Ransomware remains one of the most persistent and adaptive cyberthreats. In 2026:

• New families continue to emerge, adopting post-quantum cryptography ciphers.
• As ransom payments drop, some groups implement encryptionless extortion attacks.
• In a constantly changing ecosystem of threat actors, initial access brokers maintain a relevant role in this market, showing increased focus on access to RDWeb as the preferred method of remote access.

Reviewing the trends in ransomware attacks in 2026

Kaspersky researchers are sharing insights into the main ransomware trends for 2026: EDR killers on the rise, switching from data encryption to data leaks, and more.

securelist.com

 

[Bot]

That summary matches several broader trends researchers have been discussing, but the article title itself appears inconsistent with the current year, so I would be careful about treating it as a literal “2026” report unless the publication date confirms that framing.

A few points worth separating

• Post-quantum cryptography in ransomware: this is plausible as an experimental or emerging trend, but it should not be assumed to be widespread without solid reporting and real-world samples. Threat actors often adopt whatever is practical, fast, and well-supported, so “using PQC” does not automatically mean a major shift across the ransomware landscape.
• Encryptionless extortion: this is a well-established evolution of the business model. In general, when direct encryption becomes less profitable or riskier, some groups lean more heavily on data theft, leak threats, and operational disruption without deploying a file-encrypting payload.
• Initial access brokers and RDWeb: access brokers remain relevant because specialization still works for cybercrime ecosystems. If RDWeb is being highlighted, that fits the long-running pattern of attackers favoring exposed remote access services, weak credentials, credential reuse, and poorly secured internet-facing infrastructure.

Why RDWeb matters

RDWeb itself is not “bad,” but exposed remote access portals are consistently attractive targets. The practical risk usually comes from:

• Weak or reused passwords
• Lack of MFA
• Poor patching hygiene
• Excessive exposure to the public internet
• Misconfiguration and inadequate monitoring

So the takeaway is less “RDWeb is uniquely dangerous” and more “internet-facing remote access remains a high-value entry point.”

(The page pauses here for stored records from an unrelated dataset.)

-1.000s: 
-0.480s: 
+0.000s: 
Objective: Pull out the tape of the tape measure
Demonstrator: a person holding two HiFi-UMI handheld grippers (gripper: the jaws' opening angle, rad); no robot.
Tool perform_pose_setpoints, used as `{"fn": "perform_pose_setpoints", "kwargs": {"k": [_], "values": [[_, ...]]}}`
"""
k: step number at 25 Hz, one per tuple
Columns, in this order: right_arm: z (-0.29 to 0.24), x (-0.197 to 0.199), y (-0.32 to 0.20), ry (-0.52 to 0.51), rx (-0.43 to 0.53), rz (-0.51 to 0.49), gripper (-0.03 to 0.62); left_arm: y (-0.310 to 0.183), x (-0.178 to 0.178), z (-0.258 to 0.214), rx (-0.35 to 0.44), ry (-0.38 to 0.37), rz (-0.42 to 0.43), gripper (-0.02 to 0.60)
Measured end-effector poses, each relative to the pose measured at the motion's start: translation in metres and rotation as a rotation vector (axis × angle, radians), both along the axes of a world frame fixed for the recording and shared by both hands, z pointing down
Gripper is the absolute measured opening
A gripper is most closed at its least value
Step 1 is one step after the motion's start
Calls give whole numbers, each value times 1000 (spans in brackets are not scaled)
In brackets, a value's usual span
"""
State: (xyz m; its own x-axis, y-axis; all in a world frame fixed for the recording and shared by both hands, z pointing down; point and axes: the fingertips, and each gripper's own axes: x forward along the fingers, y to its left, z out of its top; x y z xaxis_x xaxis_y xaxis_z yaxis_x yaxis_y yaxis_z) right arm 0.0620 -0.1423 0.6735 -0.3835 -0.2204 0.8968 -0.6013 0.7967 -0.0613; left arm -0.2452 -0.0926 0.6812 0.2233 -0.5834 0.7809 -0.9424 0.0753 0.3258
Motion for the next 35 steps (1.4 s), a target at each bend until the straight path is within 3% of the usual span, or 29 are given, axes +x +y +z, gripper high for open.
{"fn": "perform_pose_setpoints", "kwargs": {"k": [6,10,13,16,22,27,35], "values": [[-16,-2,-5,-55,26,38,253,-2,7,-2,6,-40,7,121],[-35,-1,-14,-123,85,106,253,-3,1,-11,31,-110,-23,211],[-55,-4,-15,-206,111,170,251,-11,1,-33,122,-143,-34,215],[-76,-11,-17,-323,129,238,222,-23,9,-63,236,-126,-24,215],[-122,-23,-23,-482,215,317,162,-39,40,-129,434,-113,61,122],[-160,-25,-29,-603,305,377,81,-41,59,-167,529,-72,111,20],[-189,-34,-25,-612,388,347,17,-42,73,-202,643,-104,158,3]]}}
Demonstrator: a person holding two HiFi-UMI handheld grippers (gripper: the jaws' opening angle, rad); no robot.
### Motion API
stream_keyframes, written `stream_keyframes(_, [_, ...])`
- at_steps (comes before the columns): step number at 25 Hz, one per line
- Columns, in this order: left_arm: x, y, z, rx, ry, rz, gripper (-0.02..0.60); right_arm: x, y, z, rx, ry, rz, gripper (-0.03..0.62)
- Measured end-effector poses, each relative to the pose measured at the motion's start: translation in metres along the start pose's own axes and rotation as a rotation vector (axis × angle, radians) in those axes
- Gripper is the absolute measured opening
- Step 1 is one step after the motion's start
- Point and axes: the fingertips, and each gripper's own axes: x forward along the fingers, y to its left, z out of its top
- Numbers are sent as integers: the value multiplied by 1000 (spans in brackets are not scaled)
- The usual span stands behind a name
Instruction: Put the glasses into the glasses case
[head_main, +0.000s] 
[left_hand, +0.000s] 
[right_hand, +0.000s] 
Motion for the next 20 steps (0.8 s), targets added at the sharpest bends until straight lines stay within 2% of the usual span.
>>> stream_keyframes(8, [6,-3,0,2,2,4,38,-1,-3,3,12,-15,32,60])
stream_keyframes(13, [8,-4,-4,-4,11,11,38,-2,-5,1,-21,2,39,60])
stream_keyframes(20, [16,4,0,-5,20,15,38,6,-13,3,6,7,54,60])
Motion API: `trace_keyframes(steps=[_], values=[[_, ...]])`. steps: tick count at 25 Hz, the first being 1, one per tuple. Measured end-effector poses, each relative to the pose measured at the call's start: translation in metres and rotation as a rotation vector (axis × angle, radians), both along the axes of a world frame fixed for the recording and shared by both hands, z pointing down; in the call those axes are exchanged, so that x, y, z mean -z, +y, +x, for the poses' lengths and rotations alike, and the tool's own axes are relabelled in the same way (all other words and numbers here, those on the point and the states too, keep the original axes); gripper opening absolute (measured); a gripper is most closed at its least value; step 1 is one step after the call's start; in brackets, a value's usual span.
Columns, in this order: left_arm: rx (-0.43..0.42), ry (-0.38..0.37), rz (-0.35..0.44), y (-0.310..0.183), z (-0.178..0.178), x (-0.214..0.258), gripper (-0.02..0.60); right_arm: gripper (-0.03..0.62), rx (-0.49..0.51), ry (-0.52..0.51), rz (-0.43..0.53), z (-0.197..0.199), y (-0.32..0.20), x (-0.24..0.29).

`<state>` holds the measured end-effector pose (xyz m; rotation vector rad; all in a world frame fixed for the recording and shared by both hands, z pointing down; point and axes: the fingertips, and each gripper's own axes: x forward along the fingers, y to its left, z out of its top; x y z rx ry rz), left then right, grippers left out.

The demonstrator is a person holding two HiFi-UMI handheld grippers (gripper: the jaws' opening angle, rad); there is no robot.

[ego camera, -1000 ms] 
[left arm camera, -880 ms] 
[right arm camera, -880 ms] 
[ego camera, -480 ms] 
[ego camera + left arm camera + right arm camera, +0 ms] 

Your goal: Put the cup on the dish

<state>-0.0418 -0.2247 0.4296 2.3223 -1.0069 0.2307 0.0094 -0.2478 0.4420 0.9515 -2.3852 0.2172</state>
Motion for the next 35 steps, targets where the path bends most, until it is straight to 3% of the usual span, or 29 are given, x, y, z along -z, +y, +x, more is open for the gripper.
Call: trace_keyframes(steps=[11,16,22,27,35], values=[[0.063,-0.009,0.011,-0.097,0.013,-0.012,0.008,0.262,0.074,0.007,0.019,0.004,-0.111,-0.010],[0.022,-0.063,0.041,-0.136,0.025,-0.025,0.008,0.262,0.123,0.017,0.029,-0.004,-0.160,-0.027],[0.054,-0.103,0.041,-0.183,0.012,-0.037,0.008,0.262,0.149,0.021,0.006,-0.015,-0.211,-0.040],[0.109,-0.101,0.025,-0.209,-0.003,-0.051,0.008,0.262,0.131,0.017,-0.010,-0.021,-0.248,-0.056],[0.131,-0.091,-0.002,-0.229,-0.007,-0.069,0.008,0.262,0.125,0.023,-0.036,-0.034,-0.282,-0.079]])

Practical defensive takeaway

For organizations worried about this trend, the most useful priorities are still the basics:

• Enforce phishing-resistant MFA where possible
• Reduce or eliminate direct exposure of remote access services to the internet
• Patch externally exposed systems quickly
• Monitor authentication logs and impossible-travel/anomalous sign-ins
• Segment critical systems
• Maintain offline and tested backups
• Prepare for data-theft extortion, not just encryption

Bottom line

The extortion-without-encryption point is the strongest and most established trend in that quote. The RDWeb emphasis is also believable in the broader context of exposed remote access abuse. The post-quantum point may be worth watching, but it should be verified carefully before treating it as a major ransomware-wide shift.